The popularity of comic books gained momentum during the 1960’s. However, comic book enthusiasts would remember the story of the Yellow Kid in Hogans Alley published in two leading newspapers in 1895, now considered as the first ever comic strip in history. From then on, comic characters have risen from the creative minds of writers and illustrators such as Stan Lee and the others.

The idea of comic book collection came out naturally as fanatics developed. While people started out collecting comic books for fun, others collected for profitable interests. This occurred after newspapers featured certain comic books that prove to be of economic value.

However, many a consumer would often than not be misguided on what comic book to collect and how to appropriately collect.

Whether you collect for the hang of it or for profit, here are some pointers that are sure to perk up your collection.

1. Pick a comic book title that interests you and start your collection from there.

Picking the comic book to collect is crucial. Good comic book titles are continually associated to popularity. For novices, titles from DC Comics and Marvel Comics -the two largest comic book publishers- are good to start with.

A collector may also view magazine lists such as the Wizard Magazine for the 100 best-selling comic books.

2. Do not stick to one comic book title. Related titles also become hot pursuits for collectors.

To cite, Spiderman related titles will also do well in the market especially if they were featured as lead characters in the original Spiderman issues.

3. Look for titles that are not popularly known to the public but are considered valuable to collectors.

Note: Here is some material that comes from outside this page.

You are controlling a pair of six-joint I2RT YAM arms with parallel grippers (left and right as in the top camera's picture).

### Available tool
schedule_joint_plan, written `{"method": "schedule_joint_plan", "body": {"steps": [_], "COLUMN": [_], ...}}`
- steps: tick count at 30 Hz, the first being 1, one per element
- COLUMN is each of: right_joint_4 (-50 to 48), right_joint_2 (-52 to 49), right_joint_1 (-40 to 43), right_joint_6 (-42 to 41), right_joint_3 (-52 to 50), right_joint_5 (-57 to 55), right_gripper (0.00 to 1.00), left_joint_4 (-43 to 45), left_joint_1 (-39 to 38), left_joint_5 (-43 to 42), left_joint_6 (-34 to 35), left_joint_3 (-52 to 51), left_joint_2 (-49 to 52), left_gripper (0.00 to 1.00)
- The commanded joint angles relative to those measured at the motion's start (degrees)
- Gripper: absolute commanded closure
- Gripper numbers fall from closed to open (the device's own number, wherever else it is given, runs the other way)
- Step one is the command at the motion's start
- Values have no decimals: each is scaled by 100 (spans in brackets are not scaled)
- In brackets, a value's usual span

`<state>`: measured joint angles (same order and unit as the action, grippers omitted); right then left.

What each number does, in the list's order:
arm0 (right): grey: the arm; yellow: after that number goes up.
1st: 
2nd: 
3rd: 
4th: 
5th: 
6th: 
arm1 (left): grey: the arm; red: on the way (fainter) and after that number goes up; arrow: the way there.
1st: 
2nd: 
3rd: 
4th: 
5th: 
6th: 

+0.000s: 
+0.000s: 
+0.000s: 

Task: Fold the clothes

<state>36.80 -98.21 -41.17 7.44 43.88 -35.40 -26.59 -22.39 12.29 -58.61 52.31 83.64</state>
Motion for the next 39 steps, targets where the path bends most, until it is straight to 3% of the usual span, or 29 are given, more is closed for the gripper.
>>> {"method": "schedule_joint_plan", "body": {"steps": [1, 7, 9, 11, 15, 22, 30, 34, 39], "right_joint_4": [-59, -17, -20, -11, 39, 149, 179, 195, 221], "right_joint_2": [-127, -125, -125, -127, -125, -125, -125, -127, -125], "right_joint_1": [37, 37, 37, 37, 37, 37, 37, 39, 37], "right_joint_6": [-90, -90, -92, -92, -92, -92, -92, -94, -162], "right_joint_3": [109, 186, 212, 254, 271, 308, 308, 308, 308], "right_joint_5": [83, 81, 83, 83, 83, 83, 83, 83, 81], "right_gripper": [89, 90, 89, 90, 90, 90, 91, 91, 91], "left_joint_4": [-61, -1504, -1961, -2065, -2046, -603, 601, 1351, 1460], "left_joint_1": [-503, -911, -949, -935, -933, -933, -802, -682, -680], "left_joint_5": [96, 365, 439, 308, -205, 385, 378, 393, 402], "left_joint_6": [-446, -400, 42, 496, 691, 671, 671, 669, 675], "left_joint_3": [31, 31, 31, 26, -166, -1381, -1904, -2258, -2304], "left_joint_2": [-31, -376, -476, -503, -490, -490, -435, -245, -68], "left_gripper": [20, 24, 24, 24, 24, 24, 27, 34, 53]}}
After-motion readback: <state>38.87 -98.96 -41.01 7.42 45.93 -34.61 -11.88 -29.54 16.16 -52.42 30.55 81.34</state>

Famous illustrators have more than one featured work. Their other comic works will also offer good profit for their names, although they may not be famous for many readers.

4. Remember to buy different covers of one comic book issue.

Some publishers release more than one cover for a comic book issue to increase market sales.
5. First issues and first appearances are sure to increase in value over time.

Certain comic book titles such as the Amazing Spiderman offer first appearances of other characters such as the Punisher. The worth of these titles is significantly higher than that of others.

6. Look for comic books worth purchasing in different places and events.

Certain conventions have been held around the globe for comic book collectors. These events offer good deals for certain comic book titles. The most famous of which is the San Diego Comic Convention held in the United States.

Online purchasing may seem less expensive. Collectors on the other hand would have to deal with additional charges such as shipping.

7. Trading is also a good means of expanding your collection, especially when you have more than one copy of a certain issue.

When trading, always check the value of the comic book you are pursuing. The Overstreet Comic Book Price Guide is a good source for old comic book titles.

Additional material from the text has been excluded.